### EXERCISE REQUIREMENTS
Your answer should be only the lines below from the one with "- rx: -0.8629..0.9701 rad" to the one with "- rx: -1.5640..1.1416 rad", repeated exactly, ends included.

### DATA PROVIDED
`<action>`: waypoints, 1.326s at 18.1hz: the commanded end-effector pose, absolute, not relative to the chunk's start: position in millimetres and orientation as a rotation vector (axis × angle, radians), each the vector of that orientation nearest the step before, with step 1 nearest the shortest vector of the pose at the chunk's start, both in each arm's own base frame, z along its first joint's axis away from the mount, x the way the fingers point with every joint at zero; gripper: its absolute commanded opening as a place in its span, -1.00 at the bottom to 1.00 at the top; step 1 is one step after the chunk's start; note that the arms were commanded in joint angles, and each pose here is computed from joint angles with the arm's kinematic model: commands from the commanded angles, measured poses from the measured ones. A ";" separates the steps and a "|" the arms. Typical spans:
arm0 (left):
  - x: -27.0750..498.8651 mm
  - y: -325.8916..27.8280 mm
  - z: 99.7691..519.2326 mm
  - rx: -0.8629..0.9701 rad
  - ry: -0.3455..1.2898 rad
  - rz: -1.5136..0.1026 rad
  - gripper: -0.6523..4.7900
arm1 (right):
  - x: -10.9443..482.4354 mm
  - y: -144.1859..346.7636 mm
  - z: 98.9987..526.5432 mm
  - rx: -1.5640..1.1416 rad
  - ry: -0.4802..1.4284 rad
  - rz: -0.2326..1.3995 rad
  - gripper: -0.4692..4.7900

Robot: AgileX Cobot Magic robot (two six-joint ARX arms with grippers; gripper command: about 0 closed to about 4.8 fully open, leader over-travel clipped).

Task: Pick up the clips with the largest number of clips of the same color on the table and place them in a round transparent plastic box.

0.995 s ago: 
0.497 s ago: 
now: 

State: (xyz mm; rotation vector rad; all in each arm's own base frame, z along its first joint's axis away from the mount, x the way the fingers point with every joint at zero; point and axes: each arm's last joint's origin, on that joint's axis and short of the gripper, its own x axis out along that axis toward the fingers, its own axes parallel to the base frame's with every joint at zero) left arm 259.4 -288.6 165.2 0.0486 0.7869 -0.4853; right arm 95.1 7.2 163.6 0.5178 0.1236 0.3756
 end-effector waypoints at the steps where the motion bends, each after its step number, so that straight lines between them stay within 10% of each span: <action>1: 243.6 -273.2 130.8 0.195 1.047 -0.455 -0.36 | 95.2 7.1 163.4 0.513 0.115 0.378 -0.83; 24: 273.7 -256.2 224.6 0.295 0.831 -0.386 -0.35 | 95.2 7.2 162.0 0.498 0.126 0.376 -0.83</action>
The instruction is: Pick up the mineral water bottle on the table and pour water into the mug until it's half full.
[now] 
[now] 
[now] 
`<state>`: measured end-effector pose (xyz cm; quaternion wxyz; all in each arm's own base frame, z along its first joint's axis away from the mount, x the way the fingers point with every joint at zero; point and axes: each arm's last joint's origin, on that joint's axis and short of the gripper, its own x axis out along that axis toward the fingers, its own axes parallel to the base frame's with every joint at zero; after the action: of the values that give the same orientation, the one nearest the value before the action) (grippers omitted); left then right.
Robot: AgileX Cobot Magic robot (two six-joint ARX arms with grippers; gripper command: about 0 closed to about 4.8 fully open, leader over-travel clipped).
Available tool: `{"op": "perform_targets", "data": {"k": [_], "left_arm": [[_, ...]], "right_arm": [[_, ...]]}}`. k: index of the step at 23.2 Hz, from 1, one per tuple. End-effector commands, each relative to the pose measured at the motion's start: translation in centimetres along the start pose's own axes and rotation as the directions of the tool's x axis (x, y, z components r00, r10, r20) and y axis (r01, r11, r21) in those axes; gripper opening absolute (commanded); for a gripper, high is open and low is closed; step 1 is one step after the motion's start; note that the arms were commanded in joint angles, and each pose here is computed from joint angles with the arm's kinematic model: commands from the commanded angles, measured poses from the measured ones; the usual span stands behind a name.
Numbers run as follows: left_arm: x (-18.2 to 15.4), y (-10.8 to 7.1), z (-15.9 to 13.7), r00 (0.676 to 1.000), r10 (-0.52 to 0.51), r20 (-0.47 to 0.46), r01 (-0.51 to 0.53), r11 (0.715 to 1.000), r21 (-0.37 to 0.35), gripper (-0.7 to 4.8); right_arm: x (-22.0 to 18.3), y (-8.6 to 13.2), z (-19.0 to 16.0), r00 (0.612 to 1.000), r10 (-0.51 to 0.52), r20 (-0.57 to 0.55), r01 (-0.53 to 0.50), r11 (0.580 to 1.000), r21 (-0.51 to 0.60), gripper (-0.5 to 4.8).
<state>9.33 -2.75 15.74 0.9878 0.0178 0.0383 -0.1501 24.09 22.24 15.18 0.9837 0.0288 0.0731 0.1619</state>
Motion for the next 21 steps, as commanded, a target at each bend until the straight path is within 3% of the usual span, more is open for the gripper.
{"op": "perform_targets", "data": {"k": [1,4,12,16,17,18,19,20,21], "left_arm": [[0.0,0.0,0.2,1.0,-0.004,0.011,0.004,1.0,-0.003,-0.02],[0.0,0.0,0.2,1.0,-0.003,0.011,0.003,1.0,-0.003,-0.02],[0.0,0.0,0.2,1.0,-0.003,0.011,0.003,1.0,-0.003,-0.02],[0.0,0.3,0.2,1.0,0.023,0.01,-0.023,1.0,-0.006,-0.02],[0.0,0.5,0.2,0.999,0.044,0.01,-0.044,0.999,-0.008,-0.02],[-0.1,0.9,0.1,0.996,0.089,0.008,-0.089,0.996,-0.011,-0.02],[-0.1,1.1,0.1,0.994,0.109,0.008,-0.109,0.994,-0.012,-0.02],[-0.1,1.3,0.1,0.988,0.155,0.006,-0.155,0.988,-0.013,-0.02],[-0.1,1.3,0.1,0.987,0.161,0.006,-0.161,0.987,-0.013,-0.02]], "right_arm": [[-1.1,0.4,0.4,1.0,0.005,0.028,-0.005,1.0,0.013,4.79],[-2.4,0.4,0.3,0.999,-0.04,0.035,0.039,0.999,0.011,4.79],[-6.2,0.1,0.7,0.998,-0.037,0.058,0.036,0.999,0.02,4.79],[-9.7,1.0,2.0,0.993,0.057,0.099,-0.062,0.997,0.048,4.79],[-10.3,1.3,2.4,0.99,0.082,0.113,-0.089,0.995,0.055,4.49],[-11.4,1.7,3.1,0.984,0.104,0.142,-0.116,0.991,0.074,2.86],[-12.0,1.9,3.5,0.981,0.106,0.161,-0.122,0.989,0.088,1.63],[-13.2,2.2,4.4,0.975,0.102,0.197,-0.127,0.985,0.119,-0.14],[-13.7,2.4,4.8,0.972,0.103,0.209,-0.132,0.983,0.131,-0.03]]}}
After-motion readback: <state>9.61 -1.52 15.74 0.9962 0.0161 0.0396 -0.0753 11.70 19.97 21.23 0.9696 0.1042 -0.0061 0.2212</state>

### EXERCISE SOLUTION
  - rx: -0.8629..0.9701 rad
  - ry: -0.3455..1.2898 rad
  - rz: -1.5136..0.1026 rad
  - gripper: -0.6523..4.7900
arm1 (right):
  - x: -10.9443..482.4354 mm
  - y: -144.1859..346.7636 mm
  - z: 98.9987..526.5432 mm
  - rx: -1.5640..1.1416 rad

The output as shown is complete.